A logarithmic utility function implies that $1 for someone with 100x less income/consumption is worth 100x as much. This implies direct cash transfers to the extreme global poor go about 100x as far as the same money spent in the U.S., on average, and means any potential grant should create an expected value at least 100x the cost of the grant if it is to be considered a better use of money than such direct cash transfers.
With other causes, in addition to looking at monetary savings or gains, we also use “value of a statistical life” techniques to try to account for health and quality-of-life benefits. That yields more cost-effectiveness estimates, all generally framed in the language of “This seems roughly as good as saving an average American $N for each $1 we spend” or simply “Nx.”

Obviously, calculations like this remain deeply uncertain and vulnerable to large mistakes, so we try to not put too much weight on them in any one case. But the general reality that they reflect — of vast global inequalities, and the relative ease of moving money from people who have a lot of it to people who have little – seems quite robust.

Although we stopped formally using this 100x benchmark across all of our giving a couple of years ago because of considerations relating to animals and future generations, we have continued to find it a useful benchmark against which “near-termist, human-centric” grants – those that aim to improve the lives of humans on a relatively short time horizon, including a mix of direct aid, policy work, and scientific research – can be measured.

The best programs are even harder to beat

In 2015, when we first wrote about adopting the cash transfer benchmark, it looked like GiveWell could plausibly “run out” of their more-cost-effective-than-cash giving opportunities. At the time, they had three non-cash-transfer top charities they estimated to be in the 5-10x cash range (i.e., 5 to 10 times more cost-effective than cash transfers),^[8] with ~$145 million of estimated short-term room for more funding. That, plus uncertainty about the amount of weight to put on these figures, led us to adopt the cash transfer benchmark. (In the remainder of this post, I occasionally shorten “cash transfer” to just “cash.”) But by the end of 2018, GiveWell had expanded to seven non-cash-transfer top charities estimated to be in the ~5-15x cash range, with $290 million of estimated short-term room for more funding, and with the top recommended unfilled gaps at ~8x cash transfers.^[9] If we combine cash transfers at “100x” and large unfilled opportunities at ~5-15x cash transfers, the relevant “bar to beat” going forward may be more like 500-1,500x.^[10] And earlier this year GiveWell suggested that they expected to find more cost-effective opportunities in the future, and they are staffing up in order to do so.
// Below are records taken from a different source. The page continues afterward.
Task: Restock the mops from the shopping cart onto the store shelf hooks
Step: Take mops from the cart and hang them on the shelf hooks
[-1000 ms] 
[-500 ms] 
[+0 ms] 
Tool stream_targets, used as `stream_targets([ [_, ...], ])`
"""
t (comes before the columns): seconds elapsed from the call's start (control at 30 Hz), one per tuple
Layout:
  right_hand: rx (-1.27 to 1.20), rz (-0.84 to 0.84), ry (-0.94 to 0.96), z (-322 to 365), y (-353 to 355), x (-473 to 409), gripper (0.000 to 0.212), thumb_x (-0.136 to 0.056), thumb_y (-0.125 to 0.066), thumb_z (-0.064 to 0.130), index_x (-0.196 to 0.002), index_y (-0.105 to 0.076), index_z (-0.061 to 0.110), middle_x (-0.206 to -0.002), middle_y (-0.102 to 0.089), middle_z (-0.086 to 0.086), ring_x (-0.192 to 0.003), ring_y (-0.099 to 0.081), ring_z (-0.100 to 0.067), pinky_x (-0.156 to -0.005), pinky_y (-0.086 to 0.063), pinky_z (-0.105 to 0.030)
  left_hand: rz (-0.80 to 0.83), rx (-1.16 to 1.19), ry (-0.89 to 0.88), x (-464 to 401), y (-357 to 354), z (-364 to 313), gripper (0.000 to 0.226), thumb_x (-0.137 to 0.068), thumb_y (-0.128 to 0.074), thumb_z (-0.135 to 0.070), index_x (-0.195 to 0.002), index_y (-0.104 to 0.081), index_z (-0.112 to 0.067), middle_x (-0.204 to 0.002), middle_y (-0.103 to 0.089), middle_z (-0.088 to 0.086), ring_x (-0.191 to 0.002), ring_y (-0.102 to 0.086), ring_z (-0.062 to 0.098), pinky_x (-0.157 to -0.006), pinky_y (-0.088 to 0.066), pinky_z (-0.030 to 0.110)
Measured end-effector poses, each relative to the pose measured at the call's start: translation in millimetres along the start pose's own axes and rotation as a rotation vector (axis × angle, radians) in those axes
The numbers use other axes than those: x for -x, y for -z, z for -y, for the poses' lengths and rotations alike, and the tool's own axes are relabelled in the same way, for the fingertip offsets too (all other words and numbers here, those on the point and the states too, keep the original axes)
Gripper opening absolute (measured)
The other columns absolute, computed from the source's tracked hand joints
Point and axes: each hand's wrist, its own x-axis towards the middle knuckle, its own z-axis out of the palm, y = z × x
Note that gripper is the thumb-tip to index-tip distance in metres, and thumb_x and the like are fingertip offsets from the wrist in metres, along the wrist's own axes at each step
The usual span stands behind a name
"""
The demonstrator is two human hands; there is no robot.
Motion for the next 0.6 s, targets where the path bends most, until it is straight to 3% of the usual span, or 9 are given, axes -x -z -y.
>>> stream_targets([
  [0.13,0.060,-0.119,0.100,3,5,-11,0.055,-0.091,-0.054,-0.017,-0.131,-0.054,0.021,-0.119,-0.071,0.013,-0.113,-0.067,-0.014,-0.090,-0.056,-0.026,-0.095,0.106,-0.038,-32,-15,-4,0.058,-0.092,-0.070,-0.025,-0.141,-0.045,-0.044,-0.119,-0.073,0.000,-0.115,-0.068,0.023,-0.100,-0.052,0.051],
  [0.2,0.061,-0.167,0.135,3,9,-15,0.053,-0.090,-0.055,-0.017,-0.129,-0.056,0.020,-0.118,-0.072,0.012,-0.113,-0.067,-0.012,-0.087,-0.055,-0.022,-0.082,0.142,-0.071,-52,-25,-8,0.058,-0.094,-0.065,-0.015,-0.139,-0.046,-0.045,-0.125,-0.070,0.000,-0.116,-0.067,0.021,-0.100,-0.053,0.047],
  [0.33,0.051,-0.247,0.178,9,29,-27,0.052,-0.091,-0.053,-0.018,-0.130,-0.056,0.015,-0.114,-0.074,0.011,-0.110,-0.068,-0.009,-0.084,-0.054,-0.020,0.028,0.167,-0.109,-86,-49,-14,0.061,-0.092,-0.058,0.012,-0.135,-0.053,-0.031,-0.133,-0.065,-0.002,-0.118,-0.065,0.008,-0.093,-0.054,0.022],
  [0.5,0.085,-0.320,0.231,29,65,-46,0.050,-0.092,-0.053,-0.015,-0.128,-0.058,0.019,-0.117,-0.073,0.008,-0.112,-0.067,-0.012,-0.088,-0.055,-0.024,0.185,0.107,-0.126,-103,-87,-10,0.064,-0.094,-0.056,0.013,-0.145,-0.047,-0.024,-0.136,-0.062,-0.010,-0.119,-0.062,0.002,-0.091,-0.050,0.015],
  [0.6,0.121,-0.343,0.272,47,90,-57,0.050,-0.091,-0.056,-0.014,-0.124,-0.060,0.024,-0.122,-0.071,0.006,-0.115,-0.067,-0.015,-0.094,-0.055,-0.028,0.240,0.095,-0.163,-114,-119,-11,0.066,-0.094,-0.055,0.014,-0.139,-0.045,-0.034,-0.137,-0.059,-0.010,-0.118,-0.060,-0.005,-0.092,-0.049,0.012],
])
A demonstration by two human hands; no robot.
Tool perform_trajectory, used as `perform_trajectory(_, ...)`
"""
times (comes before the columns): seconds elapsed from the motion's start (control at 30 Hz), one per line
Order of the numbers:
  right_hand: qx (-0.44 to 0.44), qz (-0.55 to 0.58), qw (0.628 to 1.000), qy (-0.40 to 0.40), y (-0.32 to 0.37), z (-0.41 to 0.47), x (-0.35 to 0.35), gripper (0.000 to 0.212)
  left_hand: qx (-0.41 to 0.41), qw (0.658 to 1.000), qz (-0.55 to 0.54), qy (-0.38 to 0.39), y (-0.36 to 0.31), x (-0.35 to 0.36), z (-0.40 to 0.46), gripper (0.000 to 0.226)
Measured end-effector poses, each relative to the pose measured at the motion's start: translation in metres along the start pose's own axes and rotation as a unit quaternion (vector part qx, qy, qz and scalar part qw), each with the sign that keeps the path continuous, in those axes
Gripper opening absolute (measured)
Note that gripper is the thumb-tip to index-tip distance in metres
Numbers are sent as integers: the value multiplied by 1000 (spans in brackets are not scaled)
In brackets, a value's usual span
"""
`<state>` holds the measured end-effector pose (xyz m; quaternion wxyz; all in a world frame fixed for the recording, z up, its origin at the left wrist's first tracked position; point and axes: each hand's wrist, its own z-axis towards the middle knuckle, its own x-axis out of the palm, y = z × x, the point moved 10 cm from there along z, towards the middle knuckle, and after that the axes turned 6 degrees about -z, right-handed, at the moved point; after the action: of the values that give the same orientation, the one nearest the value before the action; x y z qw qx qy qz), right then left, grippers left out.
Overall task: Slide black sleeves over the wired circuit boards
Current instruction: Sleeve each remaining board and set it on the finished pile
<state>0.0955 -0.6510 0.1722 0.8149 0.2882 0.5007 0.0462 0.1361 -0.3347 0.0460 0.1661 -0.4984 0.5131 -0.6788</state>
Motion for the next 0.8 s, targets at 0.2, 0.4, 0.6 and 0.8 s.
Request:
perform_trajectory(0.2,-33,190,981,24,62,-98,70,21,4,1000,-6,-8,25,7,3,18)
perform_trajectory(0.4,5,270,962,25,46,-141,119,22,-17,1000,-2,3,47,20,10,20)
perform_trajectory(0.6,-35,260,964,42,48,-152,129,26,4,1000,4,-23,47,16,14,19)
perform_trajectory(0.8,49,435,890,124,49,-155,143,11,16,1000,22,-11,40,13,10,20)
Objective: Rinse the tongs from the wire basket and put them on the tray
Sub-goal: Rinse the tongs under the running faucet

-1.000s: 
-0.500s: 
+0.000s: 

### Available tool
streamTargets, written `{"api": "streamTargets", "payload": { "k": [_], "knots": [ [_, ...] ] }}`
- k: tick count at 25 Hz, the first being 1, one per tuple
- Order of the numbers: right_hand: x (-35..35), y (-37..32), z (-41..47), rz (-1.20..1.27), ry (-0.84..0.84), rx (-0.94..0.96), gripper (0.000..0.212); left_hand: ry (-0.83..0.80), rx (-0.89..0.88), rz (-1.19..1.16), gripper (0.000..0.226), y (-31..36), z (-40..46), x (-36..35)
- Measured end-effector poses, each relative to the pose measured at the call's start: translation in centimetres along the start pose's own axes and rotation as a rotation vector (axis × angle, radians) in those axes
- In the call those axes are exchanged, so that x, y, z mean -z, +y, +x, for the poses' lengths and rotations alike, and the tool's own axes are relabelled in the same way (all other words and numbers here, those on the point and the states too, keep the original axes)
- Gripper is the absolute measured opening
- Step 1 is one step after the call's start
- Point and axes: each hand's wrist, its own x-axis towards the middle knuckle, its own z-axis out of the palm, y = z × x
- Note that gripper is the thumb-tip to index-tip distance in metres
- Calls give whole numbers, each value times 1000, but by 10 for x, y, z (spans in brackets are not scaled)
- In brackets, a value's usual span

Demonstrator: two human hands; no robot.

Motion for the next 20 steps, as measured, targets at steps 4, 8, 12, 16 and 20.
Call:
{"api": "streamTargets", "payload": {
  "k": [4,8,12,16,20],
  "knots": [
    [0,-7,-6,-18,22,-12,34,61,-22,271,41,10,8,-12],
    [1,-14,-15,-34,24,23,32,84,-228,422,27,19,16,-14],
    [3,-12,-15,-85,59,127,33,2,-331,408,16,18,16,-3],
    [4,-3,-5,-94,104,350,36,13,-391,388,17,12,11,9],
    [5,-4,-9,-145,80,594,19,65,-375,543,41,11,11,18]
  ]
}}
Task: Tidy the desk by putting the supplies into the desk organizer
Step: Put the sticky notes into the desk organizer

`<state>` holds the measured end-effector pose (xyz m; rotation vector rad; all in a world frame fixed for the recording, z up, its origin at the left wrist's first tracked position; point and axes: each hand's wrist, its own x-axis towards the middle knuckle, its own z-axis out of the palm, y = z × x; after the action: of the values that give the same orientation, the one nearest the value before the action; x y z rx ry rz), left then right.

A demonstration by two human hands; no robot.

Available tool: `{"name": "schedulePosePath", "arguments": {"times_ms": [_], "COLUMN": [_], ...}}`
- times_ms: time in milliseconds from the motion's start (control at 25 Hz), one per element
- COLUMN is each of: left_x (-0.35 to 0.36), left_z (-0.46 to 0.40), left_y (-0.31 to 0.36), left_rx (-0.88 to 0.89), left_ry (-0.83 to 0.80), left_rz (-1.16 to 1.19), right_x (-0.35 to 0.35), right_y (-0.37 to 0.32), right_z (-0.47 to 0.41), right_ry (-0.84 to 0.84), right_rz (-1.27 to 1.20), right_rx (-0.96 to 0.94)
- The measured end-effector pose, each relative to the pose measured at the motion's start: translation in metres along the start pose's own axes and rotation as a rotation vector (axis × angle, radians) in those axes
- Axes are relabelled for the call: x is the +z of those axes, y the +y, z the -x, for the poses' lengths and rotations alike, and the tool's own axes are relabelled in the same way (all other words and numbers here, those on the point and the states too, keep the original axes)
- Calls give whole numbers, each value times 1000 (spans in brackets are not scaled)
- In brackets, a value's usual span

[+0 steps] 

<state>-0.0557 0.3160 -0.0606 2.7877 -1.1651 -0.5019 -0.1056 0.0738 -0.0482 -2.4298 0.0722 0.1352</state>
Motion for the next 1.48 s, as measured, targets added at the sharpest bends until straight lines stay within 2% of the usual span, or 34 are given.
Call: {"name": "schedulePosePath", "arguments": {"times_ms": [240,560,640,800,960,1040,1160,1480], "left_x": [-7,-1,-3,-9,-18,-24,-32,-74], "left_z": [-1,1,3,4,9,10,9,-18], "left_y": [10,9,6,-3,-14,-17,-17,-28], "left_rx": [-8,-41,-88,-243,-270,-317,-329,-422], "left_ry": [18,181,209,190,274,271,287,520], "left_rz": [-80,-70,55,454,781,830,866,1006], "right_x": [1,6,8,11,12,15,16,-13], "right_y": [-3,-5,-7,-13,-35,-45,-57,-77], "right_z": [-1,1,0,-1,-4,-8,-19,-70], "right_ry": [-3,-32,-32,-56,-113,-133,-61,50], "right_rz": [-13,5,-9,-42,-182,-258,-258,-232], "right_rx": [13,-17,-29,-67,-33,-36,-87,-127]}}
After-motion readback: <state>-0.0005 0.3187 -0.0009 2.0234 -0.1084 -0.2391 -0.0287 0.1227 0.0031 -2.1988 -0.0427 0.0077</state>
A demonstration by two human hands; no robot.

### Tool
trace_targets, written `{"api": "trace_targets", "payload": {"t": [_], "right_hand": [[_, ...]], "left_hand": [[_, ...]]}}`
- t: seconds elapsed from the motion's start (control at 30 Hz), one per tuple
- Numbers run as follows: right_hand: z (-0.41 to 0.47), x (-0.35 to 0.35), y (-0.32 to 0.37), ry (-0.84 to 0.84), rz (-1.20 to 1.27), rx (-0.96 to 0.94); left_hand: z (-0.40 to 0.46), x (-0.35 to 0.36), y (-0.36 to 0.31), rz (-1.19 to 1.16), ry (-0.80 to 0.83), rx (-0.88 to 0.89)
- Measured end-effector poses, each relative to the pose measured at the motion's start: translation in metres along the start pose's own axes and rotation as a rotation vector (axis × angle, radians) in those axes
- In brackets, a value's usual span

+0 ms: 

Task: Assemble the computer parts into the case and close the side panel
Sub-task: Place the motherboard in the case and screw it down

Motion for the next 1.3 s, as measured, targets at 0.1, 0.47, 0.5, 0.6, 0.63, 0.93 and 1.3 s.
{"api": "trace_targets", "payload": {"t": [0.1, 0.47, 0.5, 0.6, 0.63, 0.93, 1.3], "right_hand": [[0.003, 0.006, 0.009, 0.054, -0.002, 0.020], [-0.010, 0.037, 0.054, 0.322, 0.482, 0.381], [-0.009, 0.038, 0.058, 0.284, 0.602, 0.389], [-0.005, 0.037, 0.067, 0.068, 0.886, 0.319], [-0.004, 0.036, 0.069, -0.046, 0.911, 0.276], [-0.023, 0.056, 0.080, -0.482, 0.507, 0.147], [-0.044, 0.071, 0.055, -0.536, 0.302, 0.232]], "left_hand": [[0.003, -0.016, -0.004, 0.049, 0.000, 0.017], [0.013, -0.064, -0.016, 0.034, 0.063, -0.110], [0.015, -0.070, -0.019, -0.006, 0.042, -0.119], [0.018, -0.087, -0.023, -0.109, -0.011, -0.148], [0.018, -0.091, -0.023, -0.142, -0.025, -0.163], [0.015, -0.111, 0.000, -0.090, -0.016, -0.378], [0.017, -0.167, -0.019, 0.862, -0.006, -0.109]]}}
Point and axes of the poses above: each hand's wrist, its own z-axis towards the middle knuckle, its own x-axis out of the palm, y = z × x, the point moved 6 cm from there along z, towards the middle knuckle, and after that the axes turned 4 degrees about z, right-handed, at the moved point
Another approach to this question is to ask, how much better than direct cash transfers should we expect the best underfunded interventions to be? I find scalable interventions worth ~5-15x cash a bit surprising, but not wildly so. It’s not obvious where to look for a prior on this point, and it seems to correlate strongly with general views about broad market efficiency: if you think broad “markets for doing good” are efficient, finding a scalable ~5-15x baseline intervention might be especially surprising; conversely if you think markets for doing good are riddled with inefficiencies, you might expect to find many even more cost-effective opportunities.

One place to potentially look for priors on this point might be compilations of the cost-effectiveness of various evidence-based interventions. I know of five compilations of the cost-effectiveness of different interventions within a given domain that contain easily available tabulations of the interventions reviewed:^[11]

The Washington State Institute for Public Policy benefit-costs results database (archive), focused on U.S. social policies.
Two reviews of public health interventions considered by the UK’s National Institute for Health and Care Excellence (NICE).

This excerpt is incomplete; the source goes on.